___ Source material ___

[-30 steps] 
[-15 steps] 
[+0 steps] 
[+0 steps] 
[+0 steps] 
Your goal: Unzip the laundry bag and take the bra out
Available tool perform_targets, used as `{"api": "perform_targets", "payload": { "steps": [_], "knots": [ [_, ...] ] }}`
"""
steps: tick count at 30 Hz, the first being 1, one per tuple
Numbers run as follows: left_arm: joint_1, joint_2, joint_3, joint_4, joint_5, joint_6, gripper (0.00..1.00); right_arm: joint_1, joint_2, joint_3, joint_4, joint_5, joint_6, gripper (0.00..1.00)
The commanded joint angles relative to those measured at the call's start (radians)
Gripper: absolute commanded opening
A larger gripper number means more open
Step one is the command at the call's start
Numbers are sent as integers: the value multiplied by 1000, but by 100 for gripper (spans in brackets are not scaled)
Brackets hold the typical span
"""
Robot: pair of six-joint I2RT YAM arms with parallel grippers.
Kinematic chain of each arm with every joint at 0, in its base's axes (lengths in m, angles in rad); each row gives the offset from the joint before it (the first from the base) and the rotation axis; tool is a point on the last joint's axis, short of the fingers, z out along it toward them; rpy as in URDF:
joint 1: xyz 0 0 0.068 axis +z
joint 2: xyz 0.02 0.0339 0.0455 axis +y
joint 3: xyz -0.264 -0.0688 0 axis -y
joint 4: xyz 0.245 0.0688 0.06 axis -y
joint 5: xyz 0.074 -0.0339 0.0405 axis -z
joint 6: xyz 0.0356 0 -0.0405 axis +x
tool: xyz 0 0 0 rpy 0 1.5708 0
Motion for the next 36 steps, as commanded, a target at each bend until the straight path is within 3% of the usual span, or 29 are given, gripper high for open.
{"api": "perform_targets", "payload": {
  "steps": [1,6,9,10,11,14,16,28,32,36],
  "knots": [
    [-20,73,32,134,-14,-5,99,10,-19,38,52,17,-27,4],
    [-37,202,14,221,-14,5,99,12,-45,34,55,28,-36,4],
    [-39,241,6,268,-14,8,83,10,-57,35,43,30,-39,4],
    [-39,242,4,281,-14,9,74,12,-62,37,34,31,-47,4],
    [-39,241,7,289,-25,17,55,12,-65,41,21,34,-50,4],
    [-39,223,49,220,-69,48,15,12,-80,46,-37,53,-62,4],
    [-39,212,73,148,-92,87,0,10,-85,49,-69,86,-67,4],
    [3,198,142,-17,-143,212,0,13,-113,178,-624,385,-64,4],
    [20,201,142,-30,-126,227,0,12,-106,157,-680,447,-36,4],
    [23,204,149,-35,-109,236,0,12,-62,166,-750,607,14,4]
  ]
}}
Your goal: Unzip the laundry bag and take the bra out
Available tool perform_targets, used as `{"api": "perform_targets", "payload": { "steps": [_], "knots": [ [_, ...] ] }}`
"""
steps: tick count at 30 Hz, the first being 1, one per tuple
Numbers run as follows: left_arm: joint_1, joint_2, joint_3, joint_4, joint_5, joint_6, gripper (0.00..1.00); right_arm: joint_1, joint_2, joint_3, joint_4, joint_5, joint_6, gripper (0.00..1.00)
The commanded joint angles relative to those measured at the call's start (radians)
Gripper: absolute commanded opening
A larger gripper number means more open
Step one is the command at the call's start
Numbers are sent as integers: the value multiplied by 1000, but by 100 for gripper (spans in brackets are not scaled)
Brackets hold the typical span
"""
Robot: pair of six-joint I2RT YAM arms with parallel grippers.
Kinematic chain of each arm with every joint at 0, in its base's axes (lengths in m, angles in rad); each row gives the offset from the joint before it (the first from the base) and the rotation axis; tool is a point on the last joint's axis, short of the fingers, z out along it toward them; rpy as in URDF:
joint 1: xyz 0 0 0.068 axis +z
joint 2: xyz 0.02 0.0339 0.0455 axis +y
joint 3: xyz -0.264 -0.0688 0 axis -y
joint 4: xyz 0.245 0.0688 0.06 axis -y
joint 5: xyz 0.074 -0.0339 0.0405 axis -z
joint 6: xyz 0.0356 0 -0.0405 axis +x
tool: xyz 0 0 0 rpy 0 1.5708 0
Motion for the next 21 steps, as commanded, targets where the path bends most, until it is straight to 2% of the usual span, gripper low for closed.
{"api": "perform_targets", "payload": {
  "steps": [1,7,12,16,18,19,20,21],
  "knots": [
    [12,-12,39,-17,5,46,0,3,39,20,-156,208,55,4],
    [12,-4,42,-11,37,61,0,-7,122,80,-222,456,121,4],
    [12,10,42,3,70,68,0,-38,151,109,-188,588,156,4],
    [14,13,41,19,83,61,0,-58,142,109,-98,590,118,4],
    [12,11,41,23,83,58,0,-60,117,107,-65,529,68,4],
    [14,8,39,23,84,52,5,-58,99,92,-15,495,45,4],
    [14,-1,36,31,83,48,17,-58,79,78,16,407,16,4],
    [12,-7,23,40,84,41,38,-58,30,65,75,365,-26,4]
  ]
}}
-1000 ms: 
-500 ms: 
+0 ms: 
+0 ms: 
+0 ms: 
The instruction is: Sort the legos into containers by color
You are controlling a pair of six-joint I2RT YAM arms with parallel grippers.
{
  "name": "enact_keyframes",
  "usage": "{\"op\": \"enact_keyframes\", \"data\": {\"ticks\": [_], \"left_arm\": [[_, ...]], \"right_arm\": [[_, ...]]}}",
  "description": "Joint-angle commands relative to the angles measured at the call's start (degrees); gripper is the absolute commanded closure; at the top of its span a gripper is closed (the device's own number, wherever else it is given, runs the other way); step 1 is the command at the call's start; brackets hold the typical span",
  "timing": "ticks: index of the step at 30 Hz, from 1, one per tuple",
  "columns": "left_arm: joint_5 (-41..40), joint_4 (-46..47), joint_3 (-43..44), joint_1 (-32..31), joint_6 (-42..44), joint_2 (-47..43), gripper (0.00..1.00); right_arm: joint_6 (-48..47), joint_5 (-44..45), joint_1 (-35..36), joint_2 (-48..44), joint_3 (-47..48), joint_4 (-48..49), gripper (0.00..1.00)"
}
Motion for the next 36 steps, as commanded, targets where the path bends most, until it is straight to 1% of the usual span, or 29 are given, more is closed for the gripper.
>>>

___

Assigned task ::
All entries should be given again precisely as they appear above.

Response to this task ::
[-30 steps] 
[-15 steps] 
[+0 steps] 
[+0 steps] 
[+0 steps] 
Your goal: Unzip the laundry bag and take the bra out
Available tool perform_targets, used as `{"api": "perform_targets", "payload": { "steps": [_], "knots": [ [_, ...] ] }}`
"""
steps: tick count at 30 Hz, the first being 1, one per tuple
Numbers run as follows: left_arm: joint_1, joint_2, joint_3, joint_4, joint_5, joint_6, gripper (0.00..1.00); right_arm: joint_1, joint_2, joint_3, joint_4, joint_5, joint_6, gripper (0.00..1.00)
The commanded joint angles relative to those measured at the call's start (radians)
Gripper: absolute commanded opening
A larger gripper number means more open
Step one is the command at the call's start
Numbers are sent as integers: the value multiplied by 1000, but by 100 for gripper (spans in brackets are not scaled)
Brackets hold the typical span
"""
Robot: pair of six-joint I2RT YAM arms with parallel grippers.
Kinematic chain of each arm with every joint at 0, in its base's axes (lengths in m, angles in rad); each row gives the offset from the joint before it (the first from the base) and the rotation axis; tool is a point on the last joint's axis, short of the fingers, z out along it toward them; rpy as in URDF:
joint 1: xyz 0 0 0.068 axis +z
joint 2: xyz 0.02 0.0339 0.0455 axis +y
joint 3: xyz -0.264 -0.0688 0 axis -y
joint 4: xyz 0.245 0.0688 0.06 axis -y
joint 5: xyz 0.074 -0.0339 0.0405 axis -z
joint 6: xyz 0.0356 0 -0.0405 axis +x
tool: xyz 0 0 0 rpy 0 1.5708 0
Motion for the next 36 steps, as commanded, a target at each bend until the straight path is within 3% of the usual span, or 29 are given, gripper high for open.
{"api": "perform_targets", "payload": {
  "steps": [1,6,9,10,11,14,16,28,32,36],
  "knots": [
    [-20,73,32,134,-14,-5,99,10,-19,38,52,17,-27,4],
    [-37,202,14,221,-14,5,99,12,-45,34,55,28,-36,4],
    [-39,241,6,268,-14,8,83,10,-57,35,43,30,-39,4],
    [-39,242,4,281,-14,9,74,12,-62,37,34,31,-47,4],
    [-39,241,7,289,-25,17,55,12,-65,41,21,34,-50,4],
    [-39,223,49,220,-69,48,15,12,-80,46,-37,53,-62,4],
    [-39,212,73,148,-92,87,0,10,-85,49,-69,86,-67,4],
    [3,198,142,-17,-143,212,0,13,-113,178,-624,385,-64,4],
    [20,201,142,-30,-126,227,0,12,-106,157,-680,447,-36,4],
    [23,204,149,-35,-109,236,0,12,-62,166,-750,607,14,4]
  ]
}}
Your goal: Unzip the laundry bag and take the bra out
Available tool perform_targets, used as `{"api": "perform_targets", "payload": { "steps": [_], "knots": [ [_, ...] ] }}`
"""
steps: tick count at 30 Hz, the first being 1, one per tuple
Numbers run as follows: left_arm: joint_1, joint_2, joint_3, joint_4, joint_5, joint_6, gripper (0.00..1.00); right_arm: joint_1, joint_2, joint_3, joint_4, joint_5, joint_6, gripper (0.00..1.00)
The commanded joint angles relative to those measured at the call's start (radians)
Gripper: absolute commanded opening
A larger gripper number means more open
Step one is the command at the call's start
Numbers are sent as integers: the value multiplied by 1000, but by 100 for gripper (spans in brackets are not scaled)
Brackets hold the typical span
"""
Robot: pair of six-joint I2RT YAM arms with parallel grippers.
Kinematic chain of each arm with every joint at 0, in its base's axes (lengths in m, angles in rad); each row gives the offset from the joint before it (the first from the base) and the rotation axis; tool is a point on the last joint's axis, short of the fingers, z out along it toward them; rpy as in URDF:
joint 1: xyz 0 0 0.068 axis +z
joint 2: xyz 0.02 0.0339 0.0455 axis +y
joint 3: xyz -0.264 -0.0688 0 axis -y
joint 4: xyz 0.245 0.0688 0.06 axis -y
joint 5: xyz 0.074 -0.0339 0.0405 axis -z
joint 6: xyz 0.0356 0 -0.0405 axis +x
tool: xyz 0 0 0 rpy 0 1.5708 0
Motion for the next 21 steps, as commanded, targets where the path bends most, until it is straight to 2% of the usual span, gripper low for closed.
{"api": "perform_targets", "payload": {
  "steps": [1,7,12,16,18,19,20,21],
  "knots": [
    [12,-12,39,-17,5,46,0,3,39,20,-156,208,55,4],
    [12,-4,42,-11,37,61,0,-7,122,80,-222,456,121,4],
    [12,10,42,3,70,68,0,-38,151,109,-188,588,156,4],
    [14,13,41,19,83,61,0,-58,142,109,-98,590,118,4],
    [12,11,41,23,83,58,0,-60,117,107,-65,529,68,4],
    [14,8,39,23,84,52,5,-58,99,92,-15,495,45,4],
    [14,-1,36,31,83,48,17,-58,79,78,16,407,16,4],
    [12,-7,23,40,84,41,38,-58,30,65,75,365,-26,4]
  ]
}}
-1000 ms: 
-500 ms: 
+0 ms: 
+0 ms: 
+0 ms: 
The instruction is: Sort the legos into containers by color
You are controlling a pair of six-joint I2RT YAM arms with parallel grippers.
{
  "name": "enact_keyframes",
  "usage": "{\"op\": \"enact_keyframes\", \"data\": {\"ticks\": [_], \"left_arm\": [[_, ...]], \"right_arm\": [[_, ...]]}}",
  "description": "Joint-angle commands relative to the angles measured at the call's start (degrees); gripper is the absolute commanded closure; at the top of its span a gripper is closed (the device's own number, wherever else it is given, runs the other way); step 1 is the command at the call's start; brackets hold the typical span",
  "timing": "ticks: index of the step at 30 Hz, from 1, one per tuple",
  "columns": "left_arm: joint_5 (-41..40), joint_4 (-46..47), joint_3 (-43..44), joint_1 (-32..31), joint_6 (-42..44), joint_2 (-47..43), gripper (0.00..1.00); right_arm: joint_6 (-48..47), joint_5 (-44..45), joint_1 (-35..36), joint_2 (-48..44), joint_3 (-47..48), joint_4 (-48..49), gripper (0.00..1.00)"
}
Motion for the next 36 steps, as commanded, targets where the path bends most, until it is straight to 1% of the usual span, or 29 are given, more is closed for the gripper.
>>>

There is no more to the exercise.